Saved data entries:
■ ■ ■ ■
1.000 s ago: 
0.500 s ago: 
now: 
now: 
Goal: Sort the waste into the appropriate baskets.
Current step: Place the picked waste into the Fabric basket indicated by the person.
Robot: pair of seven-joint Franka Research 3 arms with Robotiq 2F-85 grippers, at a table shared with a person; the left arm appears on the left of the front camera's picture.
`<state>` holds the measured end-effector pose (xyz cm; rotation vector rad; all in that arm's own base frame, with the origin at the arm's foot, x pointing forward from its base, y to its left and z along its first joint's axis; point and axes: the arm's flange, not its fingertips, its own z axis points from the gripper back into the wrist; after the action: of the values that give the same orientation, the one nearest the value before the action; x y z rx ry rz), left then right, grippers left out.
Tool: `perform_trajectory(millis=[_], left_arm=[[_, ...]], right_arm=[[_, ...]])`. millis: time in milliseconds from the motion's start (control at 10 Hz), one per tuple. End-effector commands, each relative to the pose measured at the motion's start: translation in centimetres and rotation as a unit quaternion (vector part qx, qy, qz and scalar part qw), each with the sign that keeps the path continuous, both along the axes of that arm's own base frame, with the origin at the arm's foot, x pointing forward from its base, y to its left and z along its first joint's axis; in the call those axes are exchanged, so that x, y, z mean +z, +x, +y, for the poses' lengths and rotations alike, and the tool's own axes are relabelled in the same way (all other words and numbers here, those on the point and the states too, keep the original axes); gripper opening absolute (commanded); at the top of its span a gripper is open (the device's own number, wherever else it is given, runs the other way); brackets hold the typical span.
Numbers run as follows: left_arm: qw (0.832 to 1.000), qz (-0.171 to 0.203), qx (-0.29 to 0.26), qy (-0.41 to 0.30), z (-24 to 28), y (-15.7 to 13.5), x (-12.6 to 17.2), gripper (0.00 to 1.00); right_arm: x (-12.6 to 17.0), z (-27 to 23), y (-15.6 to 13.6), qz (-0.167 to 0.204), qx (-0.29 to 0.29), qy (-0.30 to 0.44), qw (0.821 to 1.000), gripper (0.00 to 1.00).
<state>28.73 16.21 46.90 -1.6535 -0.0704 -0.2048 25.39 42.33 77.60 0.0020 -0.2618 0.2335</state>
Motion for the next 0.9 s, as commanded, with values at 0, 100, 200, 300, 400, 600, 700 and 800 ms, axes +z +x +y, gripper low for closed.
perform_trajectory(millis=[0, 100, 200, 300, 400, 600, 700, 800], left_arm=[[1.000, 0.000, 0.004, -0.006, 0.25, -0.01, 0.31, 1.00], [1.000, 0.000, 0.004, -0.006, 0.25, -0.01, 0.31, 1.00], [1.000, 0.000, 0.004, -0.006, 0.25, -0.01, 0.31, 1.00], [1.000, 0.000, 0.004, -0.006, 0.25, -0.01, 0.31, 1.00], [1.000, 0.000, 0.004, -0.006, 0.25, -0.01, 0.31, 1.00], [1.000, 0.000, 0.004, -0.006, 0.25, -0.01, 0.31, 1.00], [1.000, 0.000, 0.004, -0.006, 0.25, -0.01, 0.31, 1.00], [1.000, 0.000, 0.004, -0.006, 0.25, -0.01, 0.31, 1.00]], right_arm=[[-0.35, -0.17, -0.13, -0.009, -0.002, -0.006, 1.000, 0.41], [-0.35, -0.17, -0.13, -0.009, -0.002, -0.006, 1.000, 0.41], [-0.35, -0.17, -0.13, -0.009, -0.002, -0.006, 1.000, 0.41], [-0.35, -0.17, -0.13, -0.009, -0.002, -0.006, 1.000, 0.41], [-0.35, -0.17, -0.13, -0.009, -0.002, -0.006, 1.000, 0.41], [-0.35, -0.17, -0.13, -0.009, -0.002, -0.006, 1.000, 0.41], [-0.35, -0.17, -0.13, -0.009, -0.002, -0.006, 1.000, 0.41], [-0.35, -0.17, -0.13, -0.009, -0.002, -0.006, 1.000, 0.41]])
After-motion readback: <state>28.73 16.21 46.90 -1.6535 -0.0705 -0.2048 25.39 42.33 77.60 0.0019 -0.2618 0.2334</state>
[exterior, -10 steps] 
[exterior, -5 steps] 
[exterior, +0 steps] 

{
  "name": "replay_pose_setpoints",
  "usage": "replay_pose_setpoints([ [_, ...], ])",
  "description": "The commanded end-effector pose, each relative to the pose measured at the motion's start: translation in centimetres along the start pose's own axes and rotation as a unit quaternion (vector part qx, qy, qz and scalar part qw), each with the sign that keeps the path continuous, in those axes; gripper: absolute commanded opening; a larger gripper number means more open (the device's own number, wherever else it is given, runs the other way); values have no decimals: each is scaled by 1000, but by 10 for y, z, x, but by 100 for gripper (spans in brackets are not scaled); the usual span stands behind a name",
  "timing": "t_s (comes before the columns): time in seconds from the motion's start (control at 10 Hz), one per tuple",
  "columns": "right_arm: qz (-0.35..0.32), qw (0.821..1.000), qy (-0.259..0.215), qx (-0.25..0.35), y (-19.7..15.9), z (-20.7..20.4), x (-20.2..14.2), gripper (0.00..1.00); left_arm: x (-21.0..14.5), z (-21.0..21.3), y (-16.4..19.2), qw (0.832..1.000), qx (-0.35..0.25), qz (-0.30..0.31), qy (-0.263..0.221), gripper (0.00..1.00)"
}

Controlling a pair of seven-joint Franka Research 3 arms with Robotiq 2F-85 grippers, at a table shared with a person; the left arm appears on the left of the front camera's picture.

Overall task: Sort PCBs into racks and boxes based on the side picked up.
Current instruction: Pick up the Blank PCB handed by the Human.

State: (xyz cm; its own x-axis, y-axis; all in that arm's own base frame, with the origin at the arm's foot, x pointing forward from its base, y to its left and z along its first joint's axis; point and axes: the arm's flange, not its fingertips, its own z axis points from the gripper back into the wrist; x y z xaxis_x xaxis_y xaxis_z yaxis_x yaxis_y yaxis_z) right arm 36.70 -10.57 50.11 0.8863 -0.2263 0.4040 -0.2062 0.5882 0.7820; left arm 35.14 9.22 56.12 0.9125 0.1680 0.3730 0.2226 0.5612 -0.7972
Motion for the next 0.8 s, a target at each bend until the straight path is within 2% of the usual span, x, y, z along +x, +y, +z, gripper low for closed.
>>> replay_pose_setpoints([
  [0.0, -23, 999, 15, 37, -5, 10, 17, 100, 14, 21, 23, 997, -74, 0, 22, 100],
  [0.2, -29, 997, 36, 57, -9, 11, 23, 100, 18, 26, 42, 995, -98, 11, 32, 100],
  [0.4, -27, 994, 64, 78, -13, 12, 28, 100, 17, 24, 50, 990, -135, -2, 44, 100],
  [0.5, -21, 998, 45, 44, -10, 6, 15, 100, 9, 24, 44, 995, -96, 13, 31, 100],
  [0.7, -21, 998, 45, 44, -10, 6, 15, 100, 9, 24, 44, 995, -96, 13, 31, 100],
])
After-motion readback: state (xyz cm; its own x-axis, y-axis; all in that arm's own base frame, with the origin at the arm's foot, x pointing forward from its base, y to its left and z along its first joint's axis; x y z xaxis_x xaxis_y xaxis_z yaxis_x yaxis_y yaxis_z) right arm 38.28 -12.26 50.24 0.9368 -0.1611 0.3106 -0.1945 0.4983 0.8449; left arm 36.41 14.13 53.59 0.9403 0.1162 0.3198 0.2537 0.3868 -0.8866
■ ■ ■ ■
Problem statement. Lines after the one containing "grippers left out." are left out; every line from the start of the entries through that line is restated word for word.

Output.
1.000 s ago: 
0.500 s ago: 
now: 
now: 
Goal: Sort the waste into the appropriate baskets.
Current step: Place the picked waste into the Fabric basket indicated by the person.
Robot: pair of seven-joint Franka Research 3 arms with Robotiq 2F-85 grippers, at a table shared with a person; the left arm appears on the left of the front camera's picture.
`<state>` holds the measured end-effector pose (xyz cm; rotation vector rad; all in that arm's own base frame, with the origin at the arm's foot, x pointing forward from its base, y to its left and z along its first joint's axis; point and axes: the arm's flange, not its fingertips, its own z axis points from the gripper back into the wrist; after the action: of the values that give the same orientation, the one nearest the value before the action; x y z rx ry rz), left then right, grippers left out.

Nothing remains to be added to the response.